= 2005 Virginia elections =

A general election was held in the U.S. state of Virginia on November 8, 2005. The positions of governor, lieutenant governor, attorney general, and the House of Delegates were up for election. Primary elections were held on June 14, 2005.

Absentee voting began on September 26, 2005, while early voting was not yet established.

The Republican Party flipped control of the lieutenant governor's office, while Democrats' gubernatorial win prevented a Republican trifecta in Virginia's government.

== Governor ==

Incumbent Democratic Governor Mark Warner was ineligible to run for re-election, as the Constitution of Virginia prohibits its governors from serving consecutive terms. Lieutenant Governor Tim Kaine and Attorney General Jerry Kilgore were the Democratic and Republican nominees respectively.
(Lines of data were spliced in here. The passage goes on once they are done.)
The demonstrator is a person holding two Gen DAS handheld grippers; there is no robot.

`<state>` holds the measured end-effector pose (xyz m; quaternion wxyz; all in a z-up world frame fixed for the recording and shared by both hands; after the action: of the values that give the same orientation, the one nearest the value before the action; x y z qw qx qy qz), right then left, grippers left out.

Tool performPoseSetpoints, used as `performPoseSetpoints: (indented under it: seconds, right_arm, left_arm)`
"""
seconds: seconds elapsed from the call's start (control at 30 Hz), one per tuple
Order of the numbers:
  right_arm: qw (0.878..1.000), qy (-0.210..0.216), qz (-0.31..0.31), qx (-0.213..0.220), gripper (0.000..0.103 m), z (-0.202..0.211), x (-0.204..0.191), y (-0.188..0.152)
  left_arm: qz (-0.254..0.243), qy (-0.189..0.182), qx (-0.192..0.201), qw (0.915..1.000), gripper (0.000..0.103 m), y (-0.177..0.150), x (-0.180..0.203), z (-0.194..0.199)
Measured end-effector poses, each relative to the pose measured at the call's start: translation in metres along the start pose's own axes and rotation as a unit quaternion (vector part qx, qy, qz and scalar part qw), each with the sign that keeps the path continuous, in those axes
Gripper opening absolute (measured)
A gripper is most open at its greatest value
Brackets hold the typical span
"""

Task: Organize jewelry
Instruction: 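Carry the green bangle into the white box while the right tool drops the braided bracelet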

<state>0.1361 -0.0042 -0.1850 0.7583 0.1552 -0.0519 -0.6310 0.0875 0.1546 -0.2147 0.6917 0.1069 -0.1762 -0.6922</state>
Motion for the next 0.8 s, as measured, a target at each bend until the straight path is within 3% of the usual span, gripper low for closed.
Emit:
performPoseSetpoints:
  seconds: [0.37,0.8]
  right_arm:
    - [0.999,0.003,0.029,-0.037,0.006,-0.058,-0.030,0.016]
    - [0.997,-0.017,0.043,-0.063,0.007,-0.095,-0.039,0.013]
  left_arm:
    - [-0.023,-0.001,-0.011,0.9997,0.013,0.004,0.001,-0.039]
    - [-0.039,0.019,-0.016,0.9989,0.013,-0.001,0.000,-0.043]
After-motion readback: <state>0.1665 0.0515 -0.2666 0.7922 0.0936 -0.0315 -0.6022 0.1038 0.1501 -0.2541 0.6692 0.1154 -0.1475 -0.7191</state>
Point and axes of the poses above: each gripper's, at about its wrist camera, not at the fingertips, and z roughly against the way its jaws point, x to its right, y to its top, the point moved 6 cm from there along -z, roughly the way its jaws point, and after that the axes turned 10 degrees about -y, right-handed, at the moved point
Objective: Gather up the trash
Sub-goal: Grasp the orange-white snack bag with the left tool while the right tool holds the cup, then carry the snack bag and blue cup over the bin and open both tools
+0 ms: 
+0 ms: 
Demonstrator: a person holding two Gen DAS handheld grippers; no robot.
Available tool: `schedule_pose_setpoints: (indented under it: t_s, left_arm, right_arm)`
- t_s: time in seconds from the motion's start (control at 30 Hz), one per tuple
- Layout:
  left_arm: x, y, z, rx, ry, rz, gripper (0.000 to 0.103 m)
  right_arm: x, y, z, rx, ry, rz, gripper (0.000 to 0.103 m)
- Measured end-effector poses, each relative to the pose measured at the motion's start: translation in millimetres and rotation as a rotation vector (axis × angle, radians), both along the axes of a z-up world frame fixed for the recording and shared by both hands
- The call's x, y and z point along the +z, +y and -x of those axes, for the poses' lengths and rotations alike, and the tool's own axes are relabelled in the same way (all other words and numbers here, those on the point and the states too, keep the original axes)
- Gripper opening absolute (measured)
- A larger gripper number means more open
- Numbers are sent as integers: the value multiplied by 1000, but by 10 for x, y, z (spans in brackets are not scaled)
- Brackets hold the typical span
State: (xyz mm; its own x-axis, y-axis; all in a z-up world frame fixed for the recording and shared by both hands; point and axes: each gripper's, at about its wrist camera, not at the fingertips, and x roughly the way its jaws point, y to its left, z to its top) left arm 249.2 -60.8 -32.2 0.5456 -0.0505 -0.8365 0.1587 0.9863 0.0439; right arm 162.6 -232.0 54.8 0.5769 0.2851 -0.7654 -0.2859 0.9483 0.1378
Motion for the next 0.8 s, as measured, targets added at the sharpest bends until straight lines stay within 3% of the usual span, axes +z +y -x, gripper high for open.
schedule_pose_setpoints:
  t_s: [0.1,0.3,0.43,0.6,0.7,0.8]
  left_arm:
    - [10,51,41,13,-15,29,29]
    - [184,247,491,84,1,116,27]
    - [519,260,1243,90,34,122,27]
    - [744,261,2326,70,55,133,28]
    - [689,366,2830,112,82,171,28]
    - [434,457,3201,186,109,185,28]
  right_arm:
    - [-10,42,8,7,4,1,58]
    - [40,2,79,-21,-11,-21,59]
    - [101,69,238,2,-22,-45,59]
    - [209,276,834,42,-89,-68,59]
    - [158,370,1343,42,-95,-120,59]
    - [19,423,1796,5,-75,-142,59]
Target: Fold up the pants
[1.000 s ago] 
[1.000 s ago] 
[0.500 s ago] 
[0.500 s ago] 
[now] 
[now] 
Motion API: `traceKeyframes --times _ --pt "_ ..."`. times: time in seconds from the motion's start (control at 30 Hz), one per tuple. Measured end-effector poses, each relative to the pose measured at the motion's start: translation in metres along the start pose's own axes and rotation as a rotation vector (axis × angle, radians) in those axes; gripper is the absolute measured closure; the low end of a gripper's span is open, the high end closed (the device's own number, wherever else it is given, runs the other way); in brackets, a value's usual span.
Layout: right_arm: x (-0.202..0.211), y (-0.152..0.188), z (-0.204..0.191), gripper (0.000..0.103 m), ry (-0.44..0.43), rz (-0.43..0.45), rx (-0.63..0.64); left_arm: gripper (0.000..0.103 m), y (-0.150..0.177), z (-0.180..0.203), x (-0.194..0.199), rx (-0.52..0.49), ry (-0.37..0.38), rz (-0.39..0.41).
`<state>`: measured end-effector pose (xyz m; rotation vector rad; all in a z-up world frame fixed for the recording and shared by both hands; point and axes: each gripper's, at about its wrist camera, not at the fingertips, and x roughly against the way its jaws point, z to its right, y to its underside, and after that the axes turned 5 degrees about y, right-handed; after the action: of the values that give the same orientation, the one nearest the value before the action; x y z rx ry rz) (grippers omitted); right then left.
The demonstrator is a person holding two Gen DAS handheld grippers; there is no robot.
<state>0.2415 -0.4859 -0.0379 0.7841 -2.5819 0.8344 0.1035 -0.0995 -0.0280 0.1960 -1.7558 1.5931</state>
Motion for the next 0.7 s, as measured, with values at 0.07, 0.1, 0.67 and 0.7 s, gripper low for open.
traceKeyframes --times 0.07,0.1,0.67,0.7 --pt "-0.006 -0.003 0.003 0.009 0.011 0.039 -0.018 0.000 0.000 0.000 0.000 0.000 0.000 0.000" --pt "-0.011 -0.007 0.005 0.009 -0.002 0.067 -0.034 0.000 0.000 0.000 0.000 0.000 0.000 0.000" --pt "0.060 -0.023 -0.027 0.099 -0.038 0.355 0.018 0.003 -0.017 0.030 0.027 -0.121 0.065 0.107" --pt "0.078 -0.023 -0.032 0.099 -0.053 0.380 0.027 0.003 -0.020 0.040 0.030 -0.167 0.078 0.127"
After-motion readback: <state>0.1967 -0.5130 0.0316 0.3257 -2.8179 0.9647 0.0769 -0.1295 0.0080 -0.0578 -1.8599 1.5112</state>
Kaine defeated Kilgore by 5.78%.

== Lieutenant governor ==

Incumbent Democratic Lieutenant Governor Tim Kaine did not run for reelection to a second term and instead ran for governor. State Senator Bill Bolling and State Senator Leslie Byrne were the Republican and Democratic nominees respectively. Bolling defeated Byrne by 1.2%.

== Attorney general ==

Incumbent Republican Attorney General Jerry Kilgore did not run for reelection and instead ran for governor. State Senator Bob McDonnell and State Senator Creigh Deeds were the Republican and Democratic nominees respectively. McDonnell defeated Deeds by 0.02%.

== House of Delegates ==

All 100 House of Delegates seats were up for election. Republicans' 60–38 majority decreased to a 57–40 majority.